■ Goal of the exercise ■
Copy, from the entries below, each line in which the string "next" appears.

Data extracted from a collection
- - - - - - -
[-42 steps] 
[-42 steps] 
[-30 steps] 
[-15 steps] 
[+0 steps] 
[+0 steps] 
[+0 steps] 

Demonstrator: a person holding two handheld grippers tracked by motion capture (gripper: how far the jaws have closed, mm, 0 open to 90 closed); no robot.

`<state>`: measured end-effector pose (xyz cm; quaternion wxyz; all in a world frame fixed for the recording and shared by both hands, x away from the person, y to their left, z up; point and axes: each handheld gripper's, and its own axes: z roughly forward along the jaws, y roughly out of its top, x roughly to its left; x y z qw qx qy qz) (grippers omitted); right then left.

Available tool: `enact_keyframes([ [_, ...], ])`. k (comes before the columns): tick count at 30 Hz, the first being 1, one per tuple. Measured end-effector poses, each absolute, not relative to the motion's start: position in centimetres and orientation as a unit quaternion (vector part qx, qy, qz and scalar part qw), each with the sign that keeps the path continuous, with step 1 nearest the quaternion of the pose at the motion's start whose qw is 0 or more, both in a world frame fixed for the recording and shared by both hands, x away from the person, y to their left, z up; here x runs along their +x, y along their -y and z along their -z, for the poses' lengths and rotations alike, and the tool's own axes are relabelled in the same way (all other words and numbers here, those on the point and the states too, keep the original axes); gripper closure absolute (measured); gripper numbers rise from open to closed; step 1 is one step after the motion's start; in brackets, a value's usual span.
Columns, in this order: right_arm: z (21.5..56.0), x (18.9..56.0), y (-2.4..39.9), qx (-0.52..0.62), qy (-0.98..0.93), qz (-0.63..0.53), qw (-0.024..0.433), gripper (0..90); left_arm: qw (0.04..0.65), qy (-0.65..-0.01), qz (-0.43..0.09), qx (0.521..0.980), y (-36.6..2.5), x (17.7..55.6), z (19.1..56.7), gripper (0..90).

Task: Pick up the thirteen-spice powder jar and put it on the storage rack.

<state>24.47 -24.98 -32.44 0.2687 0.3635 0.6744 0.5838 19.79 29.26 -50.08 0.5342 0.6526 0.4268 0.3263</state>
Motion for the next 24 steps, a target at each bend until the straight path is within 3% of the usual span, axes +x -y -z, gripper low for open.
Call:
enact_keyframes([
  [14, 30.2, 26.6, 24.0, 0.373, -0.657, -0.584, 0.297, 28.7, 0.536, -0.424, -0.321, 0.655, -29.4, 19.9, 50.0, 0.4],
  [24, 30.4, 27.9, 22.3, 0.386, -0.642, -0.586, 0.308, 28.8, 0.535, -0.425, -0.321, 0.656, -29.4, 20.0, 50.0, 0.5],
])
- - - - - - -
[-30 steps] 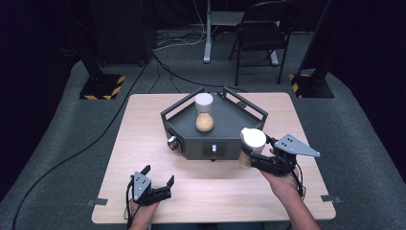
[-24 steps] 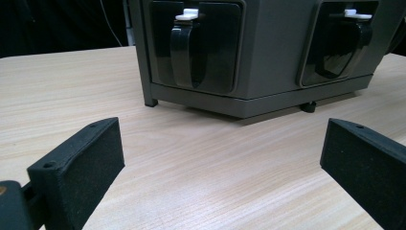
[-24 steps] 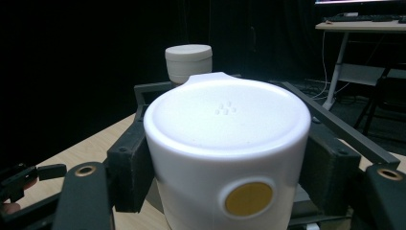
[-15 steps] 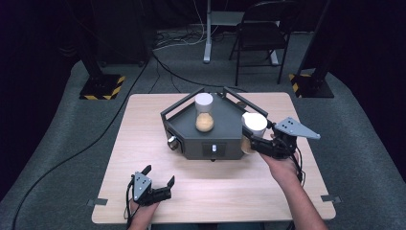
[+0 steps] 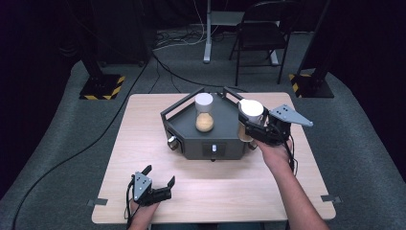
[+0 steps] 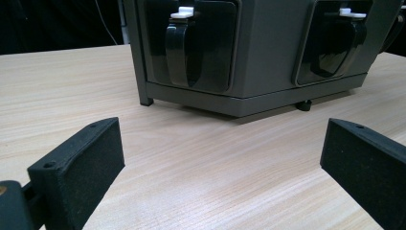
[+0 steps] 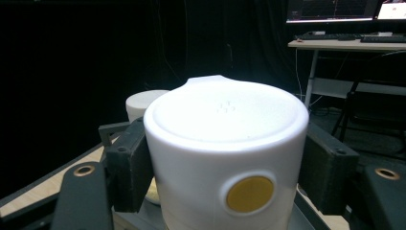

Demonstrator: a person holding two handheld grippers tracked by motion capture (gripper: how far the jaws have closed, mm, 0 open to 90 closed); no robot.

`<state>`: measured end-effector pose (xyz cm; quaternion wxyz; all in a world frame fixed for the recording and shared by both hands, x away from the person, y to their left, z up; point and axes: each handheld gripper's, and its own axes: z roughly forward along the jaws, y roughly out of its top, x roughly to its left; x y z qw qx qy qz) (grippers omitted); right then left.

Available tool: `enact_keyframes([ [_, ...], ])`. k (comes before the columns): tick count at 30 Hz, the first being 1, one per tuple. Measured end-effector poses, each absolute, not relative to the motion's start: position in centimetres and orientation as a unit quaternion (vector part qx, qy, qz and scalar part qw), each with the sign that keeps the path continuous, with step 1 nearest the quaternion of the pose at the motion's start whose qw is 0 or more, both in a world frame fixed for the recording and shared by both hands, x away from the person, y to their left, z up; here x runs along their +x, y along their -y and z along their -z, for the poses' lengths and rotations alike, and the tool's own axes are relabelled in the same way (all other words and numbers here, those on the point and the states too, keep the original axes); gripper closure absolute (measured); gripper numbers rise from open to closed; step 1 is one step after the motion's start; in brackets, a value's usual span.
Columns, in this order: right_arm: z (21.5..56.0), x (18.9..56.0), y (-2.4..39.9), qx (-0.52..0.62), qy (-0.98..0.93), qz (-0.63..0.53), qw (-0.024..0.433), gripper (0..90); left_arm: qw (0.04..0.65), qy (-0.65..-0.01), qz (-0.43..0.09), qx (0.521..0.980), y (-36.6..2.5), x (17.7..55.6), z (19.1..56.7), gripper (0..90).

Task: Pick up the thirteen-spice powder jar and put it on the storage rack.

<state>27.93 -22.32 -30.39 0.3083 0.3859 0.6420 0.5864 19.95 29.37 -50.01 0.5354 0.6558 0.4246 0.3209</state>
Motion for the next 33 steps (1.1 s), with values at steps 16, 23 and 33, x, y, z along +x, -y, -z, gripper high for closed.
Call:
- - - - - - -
■ Answer to this task ■
Motion for the next 24 steps, a target at each bend until the straight path is within 3% of the usual span, axes +x -y -z, gripper low for open.
Motion for the next 33 steps (1.1 s), with values at steps 16, 23 and 33, x, y, z along +x, -y, -z, gripper high for closed.

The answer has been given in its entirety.